Wouldn't it be wiser and easier for me to ONLY capture selects Full Rez and proxy THAT footage? 7TB of FAST storage for 4:4:4 1080p24psf capturing is a LOT OF CASHOLA. I still think I need (at least for the deck!) the post house for an awful lot!

You don't need fast storage for the entire production. Only enough to work on roughly 20 minutes of online at a time (20 mins per reel). The rest of the storage can be FireWire drives.

 

edit: I see, you're talking about having the POST house dump the SR captures onto Firewire...

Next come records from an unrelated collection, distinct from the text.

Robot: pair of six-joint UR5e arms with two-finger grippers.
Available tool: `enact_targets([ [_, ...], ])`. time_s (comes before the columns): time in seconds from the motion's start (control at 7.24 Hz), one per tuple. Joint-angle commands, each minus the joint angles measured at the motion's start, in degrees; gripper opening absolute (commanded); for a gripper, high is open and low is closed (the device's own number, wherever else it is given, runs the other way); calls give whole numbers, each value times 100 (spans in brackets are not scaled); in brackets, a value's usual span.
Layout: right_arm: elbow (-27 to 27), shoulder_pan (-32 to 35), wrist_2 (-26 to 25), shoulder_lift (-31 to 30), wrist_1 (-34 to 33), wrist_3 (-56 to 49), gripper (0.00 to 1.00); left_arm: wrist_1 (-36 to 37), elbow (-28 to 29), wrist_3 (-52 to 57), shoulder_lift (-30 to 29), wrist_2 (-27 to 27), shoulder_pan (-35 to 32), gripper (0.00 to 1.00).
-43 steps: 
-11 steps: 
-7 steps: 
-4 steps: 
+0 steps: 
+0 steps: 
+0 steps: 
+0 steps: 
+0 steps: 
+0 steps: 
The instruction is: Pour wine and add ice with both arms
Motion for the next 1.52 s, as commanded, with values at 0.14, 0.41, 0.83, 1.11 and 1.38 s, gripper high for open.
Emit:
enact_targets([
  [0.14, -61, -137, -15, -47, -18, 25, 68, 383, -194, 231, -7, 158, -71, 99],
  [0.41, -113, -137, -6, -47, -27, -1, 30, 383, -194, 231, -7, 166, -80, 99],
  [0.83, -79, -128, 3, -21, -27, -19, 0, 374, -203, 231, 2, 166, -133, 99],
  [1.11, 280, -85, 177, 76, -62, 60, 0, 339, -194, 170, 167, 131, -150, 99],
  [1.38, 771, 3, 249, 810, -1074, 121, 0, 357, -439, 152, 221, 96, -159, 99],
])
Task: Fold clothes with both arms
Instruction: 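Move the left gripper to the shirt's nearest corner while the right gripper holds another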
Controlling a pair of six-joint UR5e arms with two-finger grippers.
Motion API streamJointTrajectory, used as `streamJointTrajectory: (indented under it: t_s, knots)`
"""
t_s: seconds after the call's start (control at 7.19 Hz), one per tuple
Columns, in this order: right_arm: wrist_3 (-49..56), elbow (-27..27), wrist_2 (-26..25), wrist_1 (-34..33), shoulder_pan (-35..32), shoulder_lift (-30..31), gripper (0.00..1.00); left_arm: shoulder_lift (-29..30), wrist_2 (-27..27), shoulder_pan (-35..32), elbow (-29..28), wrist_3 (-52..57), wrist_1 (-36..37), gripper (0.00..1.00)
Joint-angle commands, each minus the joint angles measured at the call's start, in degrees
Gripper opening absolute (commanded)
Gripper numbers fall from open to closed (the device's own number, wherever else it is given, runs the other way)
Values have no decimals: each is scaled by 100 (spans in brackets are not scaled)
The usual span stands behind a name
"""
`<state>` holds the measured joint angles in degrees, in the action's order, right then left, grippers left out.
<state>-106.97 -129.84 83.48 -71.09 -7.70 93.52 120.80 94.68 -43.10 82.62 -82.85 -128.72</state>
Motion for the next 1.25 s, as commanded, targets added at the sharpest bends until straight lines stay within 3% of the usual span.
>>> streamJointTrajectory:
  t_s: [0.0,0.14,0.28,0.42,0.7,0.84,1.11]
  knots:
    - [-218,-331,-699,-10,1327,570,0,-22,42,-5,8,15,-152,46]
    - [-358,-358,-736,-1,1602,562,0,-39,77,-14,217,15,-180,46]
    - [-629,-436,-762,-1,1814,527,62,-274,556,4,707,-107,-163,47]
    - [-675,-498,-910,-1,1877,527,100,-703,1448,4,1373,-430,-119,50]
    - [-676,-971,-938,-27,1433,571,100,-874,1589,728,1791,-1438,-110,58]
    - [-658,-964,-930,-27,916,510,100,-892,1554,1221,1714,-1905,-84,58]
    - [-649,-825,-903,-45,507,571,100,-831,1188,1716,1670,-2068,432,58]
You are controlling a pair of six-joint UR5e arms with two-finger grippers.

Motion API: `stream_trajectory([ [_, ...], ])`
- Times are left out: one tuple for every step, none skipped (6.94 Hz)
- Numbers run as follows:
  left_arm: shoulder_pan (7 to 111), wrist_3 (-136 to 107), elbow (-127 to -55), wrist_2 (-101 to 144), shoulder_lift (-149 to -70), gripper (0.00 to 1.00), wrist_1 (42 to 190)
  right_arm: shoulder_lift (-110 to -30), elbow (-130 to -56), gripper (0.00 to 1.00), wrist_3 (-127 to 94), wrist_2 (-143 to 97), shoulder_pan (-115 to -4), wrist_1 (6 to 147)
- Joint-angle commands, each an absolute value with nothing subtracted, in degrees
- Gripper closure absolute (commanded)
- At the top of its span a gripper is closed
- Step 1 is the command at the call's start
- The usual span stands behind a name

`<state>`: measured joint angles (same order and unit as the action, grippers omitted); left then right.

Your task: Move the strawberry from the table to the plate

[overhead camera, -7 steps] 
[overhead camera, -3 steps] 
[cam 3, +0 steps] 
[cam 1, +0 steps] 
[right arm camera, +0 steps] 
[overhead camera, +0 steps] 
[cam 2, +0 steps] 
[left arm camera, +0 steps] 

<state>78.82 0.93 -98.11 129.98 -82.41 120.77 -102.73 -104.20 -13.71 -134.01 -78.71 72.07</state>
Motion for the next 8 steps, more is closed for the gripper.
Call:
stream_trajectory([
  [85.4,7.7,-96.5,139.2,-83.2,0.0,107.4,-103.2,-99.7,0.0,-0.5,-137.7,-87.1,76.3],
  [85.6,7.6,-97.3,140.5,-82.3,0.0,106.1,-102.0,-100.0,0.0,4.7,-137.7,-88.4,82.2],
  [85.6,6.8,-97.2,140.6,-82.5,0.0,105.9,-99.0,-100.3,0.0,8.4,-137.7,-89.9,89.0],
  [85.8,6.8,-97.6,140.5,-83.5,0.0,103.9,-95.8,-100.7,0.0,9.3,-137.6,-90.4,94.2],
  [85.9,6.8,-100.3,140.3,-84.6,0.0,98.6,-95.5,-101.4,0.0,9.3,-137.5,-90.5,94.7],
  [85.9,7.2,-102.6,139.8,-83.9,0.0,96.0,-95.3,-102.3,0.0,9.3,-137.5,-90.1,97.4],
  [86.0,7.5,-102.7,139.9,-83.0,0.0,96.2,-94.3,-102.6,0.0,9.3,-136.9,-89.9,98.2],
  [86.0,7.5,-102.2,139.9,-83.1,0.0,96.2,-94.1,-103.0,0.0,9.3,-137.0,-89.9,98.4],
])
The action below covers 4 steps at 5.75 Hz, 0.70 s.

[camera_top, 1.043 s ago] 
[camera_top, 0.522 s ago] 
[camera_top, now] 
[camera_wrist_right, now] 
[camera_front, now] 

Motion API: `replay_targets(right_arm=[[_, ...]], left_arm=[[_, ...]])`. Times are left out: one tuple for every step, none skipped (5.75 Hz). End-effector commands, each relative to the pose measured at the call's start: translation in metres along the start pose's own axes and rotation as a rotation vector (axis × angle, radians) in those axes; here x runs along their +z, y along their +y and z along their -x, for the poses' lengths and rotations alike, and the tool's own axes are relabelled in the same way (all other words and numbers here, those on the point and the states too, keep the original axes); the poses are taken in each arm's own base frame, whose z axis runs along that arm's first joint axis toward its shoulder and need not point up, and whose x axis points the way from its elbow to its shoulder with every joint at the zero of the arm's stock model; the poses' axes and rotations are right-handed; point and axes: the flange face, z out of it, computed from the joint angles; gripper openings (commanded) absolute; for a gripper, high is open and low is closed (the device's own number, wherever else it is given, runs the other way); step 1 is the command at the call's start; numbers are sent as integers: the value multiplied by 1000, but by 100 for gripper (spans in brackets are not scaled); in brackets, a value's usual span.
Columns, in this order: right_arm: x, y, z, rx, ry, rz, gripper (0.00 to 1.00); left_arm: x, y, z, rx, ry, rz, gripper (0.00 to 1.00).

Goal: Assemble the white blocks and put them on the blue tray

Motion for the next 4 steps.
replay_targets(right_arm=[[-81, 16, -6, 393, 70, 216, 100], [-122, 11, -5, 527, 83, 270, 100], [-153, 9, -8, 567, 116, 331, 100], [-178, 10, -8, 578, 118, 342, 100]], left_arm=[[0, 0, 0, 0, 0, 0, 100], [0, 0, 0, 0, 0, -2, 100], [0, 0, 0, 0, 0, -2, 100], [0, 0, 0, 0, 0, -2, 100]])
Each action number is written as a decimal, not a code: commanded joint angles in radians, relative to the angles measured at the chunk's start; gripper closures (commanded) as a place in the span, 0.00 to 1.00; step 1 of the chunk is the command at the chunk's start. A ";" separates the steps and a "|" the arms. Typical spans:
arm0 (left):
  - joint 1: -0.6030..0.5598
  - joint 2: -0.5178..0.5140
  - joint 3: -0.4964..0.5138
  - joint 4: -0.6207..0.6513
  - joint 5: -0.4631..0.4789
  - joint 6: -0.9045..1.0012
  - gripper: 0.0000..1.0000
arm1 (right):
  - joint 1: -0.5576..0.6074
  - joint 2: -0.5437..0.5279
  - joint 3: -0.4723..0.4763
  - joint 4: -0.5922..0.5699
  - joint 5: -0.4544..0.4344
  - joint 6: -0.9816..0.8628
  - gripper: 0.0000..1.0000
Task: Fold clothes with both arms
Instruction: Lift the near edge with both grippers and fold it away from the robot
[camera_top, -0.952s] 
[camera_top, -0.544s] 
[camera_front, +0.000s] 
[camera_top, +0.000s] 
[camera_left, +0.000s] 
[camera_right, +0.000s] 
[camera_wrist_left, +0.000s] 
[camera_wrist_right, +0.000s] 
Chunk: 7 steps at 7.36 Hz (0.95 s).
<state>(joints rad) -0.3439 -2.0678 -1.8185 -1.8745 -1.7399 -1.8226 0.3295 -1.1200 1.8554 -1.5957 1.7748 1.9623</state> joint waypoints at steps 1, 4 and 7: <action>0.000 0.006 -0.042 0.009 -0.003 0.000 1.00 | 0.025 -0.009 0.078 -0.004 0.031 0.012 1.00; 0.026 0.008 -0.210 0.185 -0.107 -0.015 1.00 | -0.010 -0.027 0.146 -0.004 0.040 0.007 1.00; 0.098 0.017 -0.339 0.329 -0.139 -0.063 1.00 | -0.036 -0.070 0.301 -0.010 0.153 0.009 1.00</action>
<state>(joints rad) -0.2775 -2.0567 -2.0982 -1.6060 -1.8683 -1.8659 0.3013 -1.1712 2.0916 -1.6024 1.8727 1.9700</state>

Yes. Your own Kona is really only good for monitoring via SDI out, unless you somehow get access to a deck. Depending on how much you need to bring into the system, it might be more cost effective to rent a deck (even with insurance) for a weekend than to have to pay a post house to both 1. capture the footage, and 2. lay it off to FW disks.

Link to comment
Share on other sites

  • Site Sponsor
Phil is correct. Here is the way to do it:

 

Tape to tape is a complete, total, absolute miserable waste of money. Everyone is moving to software based grading systems. Even EFILM uses Lustre for DI work. There's nothing a da Vinci can do that can't be done with a Mac and some rendering time.

 

 

I've already done everything here and it works. The goal is to eliminate the expensive post house from the equation as soon as possible. The old school method of using window burns and transferring selected takes from keycode is a thing of the past. Don't waste your money.

 

 

One could argue that the mac is allot of rendering time and that a davinci (esp. resolve) can do some things color can not... But for this kind of work a properly equipped Mac-Pro can do it, just keep in mind that a cinema display is not a reference grade monitor....

 

 

I think compared to transferring everything to SR a SD transfer to D-Beta (or DvCam or BetaSP) with keycode is a tremendous savings, then you could spend the money for a good selects scan to DPX files instead of the limitation of a Spirit, etc. to SR. A Arri-Scan or Northlight scan to DPX will blow a Spirit or DSX transfer to SR away I feel that the negative scan is probably the most important part of the process as it is the step where you can lose the most fidelity...

 

 

-Rob-

Link to comment
Share on other sites

  • Premium Member

For some reason a Northlight scan will probably cost more than the Spirit, but it will of course go directly to data by default.

 

You will want to have some sort of backup of it because the scan will be a bit pricey to do again if you drop a disk down the stairs.

 

P

Link to comment
Share on other sites

  • Site Sponsor
For some reason a Northlight scan will probably cost more than the Spirit, but it will of course go directly to data by default.

 

You will want to have some sort of backup of it because the scan will be a bit pricey to do again if you drop a disk down the stairs.

 

P

 

 

These things are too hard to simply calculate but I would think a SD Keycode xfer and a selects scan might be close in price to a complete scan to SR on a Spirit. Deals can be made on all this stuff depending on the time, place and project, YMMV.

 

 

Furthermore I feel that a 4:4:4 Spirit classic transfer is a complete waste as the Spirit has half res color ccd line arrays so all additional color sampling (0:2:2) is interpolated. A DSX or Millenium will have true 4:4:4 but watch out for tube life... The newer Spirit 2K and 4K are full bandwidth color but many people feel they do not produce as good a picture as a Arriscan or Northlight.

 

 

As with all digital information there is no really good long term backup, maybe LTO tape and a Raid 5 or 6 disk array to transfer to... move quick for thy data will be dust long before the film starts to fade...

 

 

-Rob-

Link to comment
Share on other sites

These things are too hard to simply calculate but I would think a SD Keycode xfer and a selects scan might be close in price to a complete scan to SR on a Spirit. Deals can be made on all this stuff depending on the time, place and project, YMMV.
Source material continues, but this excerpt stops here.